Ora reparem como isto parece todo o contrário da voz que é corrente na nossa sociedade, tal como emana das redes parece que sociais e dos tablóides, entendendo-se por tablóides não apenas o Correio da Manhã mas também por exemplo os telejornais da Sic Notícias ou da TVI 24, com aqueles “pivots” que se auto-intitulam jornalistas como noutras ocasiões se auto-nomeiam escritores. A visão de justiça que sai dos ecrãs é infelizmente a das Fúrias e não a de Atena, é a de Micenas e não a de Atenas. Hoje, o julgamento faz-se na praça pública, regido pela aparência dos factos e pela aparência das pessoas, sem contraditório e com um desprezo indisfarçado pelas garantias da lei, que existem no entanto para proteger a Orestes como a cada um de nós de uma justiça que não seja mera vingança social. O que interessa neste nosso mundo de cento e quarenta caracteres máximos de reflexão é que haja sangue e aquela mindinha presunção de superioridade moral, “a la Bloco de Esquerda”.

Suponho que para Ésquilo o trágico fosse a condenação de um inocente e não a absolvição de um culpado. Para mim e estou convencido que para muitos outros, também. O homem civilizado, passe a imodéstia, vive bem com os riscos da vida: os terramotos, a doença e a morte, a imperfeição da lei dos homens que na dúvida liberta o culpado; mas não pode sofrer a ideia que por excesso de zelo ou falta de humanidade se condene um inocente, ou até que se transforme a justiça num espectáculo circense ao nível do comentário da jornada futebolística. Não sei se os que assim pensam são maioritários ou minoritários no Portugal de hoje, mas certamente carecem de visibilidade.

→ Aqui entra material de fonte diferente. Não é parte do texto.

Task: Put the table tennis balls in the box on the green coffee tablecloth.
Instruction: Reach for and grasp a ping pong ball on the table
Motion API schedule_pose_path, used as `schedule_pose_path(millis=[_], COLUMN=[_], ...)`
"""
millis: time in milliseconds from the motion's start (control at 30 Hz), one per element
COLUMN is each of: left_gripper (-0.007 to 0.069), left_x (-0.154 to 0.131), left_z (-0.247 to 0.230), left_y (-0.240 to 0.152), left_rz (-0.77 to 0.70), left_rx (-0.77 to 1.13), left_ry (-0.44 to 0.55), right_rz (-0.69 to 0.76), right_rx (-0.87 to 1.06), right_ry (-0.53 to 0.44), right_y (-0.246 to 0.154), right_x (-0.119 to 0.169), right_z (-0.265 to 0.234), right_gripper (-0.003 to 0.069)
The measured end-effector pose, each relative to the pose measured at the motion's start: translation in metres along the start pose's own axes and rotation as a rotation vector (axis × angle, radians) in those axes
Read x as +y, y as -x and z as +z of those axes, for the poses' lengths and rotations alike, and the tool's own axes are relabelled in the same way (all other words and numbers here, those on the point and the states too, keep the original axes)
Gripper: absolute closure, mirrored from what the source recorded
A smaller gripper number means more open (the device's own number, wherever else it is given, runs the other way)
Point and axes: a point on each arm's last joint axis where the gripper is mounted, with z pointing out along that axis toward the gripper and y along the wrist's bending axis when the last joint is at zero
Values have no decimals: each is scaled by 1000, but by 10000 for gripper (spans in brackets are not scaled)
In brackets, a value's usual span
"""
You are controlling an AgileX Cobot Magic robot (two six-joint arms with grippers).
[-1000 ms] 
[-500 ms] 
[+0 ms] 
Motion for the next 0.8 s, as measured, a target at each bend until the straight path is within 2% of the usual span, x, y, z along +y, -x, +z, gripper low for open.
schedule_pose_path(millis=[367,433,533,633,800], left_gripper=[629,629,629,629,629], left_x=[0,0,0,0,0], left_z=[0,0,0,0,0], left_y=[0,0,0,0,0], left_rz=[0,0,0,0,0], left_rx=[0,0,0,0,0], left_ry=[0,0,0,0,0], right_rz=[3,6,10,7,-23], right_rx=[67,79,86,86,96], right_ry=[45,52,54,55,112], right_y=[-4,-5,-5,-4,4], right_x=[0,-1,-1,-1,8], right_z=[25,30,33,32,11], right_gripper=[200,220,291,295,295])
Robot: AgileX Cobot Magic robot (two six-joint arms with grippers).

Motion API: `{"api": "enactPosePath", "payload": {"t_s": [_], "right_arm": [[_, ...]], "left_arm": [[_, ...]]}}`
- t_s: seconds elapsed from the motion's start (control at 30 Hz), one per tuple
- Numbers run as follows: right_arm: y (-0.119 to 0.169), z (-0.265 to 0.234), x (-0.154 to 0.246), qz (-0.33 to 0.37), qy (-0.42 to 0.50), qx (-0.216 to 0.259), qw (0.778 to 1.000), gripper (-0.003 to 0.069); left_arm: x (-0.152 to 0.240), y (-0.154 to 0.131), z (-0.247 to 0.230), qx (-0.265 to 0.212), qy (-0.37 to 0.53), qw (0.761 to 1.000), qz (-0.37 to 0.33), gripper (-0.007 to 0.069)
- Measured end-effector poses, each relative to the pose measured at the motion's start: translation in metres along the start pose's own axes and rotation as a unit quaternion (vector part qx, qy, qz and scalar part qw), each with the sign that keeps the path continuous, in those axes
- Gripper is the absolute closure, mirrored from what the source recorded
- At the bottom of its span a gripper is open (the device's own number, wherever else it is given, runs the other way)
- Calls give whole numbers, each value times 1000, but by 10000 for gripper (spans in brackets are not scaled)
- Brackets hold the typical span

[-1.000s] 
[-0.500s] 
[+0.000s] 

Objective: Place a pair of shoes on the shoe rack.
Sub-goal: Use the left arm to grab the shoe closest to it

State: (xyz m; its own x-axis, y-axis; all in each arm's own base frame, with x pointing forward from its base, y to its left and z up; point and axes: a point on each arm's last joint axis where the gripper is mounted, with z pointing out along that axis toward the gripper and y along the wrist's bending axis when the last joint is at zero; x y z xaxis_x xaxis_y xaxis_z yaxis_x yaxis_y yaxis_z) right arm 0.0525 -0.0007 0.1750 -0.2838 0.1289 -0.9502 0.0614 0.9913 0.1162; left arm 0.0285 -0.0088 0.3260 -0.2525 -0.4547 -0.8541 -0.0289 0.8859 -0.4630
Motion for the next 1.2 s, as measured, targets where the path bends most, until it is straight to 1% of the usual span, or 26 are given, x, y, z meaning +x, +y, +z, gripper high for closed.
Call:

Pouco se conhece sobre Ésquilo. Nasceu em Eleusis à volta de 523 A.C. e morreu próximo de 456 A.C. Escreveu setenta a noventa peças das quais só sete chegaram aos nossos dias, nem sabemos se as melhores. Foi pai de família, teve dois filhos. Possivelmente vestiria uma túnica, calçaria umas sandálias toscas e comeria com os dedos. Não tinha telefone inteligente. E há dois mil e quinhentos anos escreveu e partilhou com os seus conterrâneos conceitos que hoje parecem esquecidos numa sociedade que se julga sofisticada, formada e informada: que a democracia e a justiça são uma preciosa dádiva dos deuses. E fê-lo de uma forma tão poderosa que pelo menos durante as duas horas da peça, ali no CCB, venceu a sanha dos tablóides.